◆ Problem
Would you restate word for word the lines of the listing, beginning at the first and ending with the line that holds "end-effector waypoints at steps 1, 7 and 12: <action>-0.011"?

◆ Information shown
○ ○ ○
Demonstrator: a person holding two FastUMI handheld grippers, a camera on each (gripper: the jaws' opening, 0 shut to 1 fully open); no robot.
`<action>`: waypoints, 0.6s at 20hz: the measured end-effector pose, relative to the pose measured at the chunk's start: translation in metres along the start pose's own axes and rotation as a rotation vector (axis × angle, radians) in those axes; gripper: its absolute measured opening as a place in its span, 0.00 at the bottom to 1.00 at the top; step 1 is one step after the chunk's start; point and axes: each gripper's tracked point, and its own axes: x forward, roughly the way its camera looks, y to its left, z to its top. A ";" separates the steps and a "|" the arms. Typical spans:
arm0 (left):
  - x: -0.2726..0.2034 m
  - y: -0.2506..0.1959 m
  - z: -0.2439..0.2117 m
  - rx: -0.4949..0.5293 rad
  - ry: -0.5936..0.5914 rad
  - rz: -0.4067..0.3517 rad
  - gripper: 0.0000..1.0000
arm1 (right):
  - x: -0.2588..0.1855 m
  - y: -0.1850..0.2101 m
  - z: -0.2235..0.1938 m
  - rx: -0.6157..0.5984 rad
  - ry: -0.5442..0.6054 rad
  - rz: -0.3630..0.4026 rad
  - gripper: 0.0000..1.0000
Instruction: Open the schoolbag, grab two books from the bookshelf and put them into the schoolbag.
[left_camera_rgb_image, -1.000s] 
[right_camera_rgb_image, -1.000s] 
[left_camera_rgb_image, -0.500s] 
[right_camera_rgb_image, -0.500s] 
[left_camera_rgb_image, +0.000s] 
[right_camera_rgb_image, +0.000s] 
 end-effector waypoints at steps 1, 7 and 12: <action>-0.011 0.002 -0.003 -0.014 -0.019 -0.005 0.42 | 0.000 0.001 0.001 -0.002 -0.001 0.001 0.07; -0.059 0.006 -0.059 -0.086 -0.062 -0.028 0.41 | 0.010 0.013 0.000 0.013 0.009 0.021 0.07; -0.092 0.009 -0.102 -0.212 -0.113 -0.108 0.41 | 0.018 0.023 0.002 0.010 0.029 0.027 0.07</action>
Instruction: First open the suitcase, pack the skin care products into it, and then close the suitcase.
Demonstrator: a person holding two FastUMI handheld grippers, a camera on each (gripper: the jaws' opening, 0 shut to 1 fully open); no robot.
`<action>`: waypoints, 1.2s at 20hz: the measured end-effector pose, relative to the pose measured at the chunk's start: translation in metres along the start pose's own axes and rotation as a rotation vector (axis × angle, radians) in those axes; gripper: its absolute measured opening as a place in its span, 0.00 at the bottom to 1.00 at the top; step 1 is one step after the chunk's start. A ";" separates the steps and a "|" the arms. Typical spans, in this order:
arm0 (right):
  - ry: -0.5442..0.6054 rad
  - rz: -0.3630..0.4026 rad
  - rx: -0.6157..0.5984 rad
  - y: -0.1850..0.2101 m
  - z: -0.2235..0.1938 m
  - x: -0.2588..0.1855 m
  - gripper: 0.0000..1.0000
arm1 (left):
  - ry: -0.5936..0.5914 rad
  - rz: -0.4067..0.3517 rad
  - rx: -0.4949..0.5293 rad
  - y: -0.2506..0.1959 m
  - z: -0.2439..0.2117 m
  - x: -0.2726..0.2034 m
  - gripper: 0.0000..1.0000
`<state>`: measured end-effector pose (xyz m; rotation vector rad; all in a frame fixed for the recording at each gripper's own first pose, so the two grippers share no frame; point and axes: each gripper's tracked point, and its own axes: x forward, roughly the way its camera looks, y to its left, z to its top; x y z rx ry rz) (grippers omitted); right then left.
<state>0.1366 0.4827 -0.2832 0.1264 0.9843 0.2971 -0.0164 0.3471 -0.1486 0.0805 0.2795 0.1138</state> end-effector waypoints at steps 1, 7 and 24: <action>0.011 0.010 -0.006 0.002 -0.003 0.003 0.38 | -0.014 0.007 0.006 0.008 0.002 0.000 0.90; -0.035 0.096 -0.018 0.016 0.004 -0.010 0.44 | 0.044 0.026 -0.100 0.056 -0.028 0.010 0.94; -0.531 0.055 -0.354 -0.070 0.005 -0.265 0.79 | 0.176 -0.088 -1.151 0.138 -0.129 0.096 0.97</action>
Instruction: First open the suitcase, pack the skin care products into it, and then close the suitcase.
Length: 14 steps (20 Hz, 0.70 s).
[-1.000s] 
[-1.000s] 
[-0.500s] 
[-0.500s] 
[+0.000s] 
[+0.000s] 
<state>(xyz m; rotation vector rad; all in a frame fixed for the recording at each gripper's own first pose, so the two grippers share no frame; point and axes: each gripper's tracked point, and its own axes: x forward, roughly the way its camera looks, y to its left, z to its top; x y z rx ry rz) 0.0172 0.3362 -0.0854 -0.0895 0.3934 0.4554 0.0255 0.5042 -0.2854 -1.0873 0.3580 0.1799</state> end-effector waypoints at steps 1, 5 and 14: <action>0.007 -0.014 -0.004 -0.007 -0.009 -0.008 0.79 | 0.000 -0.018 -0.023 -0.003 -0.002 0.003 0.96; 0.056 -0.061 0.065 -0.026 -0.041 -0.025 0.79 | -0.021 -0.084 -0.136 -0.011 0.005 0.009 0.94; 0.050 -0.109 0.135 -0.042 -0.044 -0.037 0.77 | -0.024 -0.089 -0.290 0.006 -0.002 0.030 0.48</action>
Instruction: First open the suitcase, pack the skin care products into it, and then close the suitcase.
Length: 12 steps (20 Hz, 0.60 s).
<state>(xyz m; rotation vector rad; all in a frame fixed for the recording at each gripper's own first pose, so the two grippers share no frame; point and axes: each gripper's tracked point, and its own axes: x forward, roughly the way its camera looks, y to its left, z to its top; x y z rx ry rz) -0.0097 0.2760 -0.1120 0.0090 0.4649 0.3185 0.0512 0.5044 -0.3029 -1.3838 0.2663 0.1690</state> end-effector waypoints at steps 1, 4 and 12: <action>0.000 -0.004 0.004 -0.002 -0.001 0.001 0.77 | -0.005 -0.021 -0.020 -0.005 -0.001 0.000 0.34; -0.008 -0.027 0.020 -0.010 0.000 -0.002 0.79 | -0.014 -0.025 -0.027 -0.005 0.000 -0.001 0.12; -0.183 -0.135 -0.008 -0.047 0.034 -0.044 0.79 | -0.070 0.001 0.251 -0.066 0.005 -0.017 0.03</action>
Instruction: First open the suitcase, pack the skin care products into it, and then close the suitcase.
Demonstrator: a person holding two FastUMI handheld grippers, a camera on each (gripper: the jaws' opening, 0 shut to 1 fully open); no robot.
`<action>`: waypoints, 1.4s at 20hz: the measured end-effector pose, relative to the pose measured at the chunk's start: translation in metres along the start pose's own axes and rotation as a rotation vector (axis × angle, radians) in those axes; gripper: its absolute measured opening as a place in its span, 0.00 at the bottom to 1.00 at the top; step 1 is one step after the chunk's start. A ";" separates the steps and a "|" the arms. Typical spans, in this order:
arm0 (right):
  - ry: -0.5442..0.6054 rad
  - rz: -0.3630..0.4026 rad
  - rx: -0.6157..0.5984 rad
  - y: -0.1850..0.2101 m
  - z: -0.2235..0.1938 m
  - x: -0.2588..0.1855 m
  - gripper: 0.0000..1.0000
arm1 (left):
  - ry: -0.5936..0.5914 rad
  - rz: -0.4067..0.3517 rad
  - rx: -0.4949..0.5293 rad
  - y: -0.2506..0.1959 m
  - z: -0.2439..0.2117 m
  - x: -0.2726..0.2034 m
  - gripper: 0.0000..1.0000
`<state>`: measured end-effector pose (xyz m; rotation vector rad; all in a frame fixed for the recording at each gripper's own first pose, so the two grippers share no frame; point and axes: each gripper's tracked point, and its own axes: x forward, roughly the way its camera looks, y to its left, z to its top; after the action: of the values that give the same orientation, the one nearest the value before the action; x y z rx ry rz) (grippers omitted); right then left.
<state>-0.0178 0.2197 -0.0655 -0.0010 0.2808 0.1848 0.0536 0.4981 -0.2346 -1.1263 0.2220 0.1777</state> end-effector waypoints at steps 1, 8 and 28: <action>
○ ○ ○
◆ Your solution
Demonstrator: a person holding two FastUMI handheld grippers, a camera on each (gripper: the jaws' opening, 0 shut to 1 fully open); no robot.
`<action>`: waypoints, 0.6s at 20hz: the measured end-effector pose, relative to the pose measured at the chunk's start: translation in metres along the start pose's own axes and rotation as a rotation vector (axis × angle, radians) in those axes; gripper: its absolute measured opening as a place in its span, 0.00 at the bottom to 1.00 at the top; step 1 is one step after the chunk's start; point and axes: each gripper's tracked point, and its own axes: x forward, roughly the way its camera looks, y to its left, z to its top. A ";" separates the steps and a "|" the arms. Typical spans:
arm0 (left):
  - x: -0.2726..0.2034 m
  - y: -0.2506..0.1959 m
  - z: -0.2439..0.2117 m
  - rx: -0.4949..0.5293 rad
  - ry: -0.5936..0.5914 rad
  - rz: -0.4067..0.3517 rad
  - gripper: 0.0000..1.0000
arm1 (right):
  - x: -0.2588..0.1855 m
  - y: -0.1850..0.2101 m
  - z: -0.2235..0.1938 m
  - rx: -0.6157..0.5984 rad
  - ry: -0.5442..0.6054 rad
  - rz: -0.3630..0.4026 rad
  - gripper: 0.0000..1.0000
Instruction: Open the schoolbag, grab two books from the bookshelf and put them into the schoolbag.
[left_camera_rgb_image, -1.000s] 
[right_camera_rgb_image, -1.000s] 
[left_camera_rgb_image, -0.500s] 
[right_camera_rgb_image, -0.500s] 
[left_camera_rgb_image, +0.000s] 
[right_camera_rgb_image, +0.000s] 
 end-effector waypoints at steps 1, 7 and 12: <action>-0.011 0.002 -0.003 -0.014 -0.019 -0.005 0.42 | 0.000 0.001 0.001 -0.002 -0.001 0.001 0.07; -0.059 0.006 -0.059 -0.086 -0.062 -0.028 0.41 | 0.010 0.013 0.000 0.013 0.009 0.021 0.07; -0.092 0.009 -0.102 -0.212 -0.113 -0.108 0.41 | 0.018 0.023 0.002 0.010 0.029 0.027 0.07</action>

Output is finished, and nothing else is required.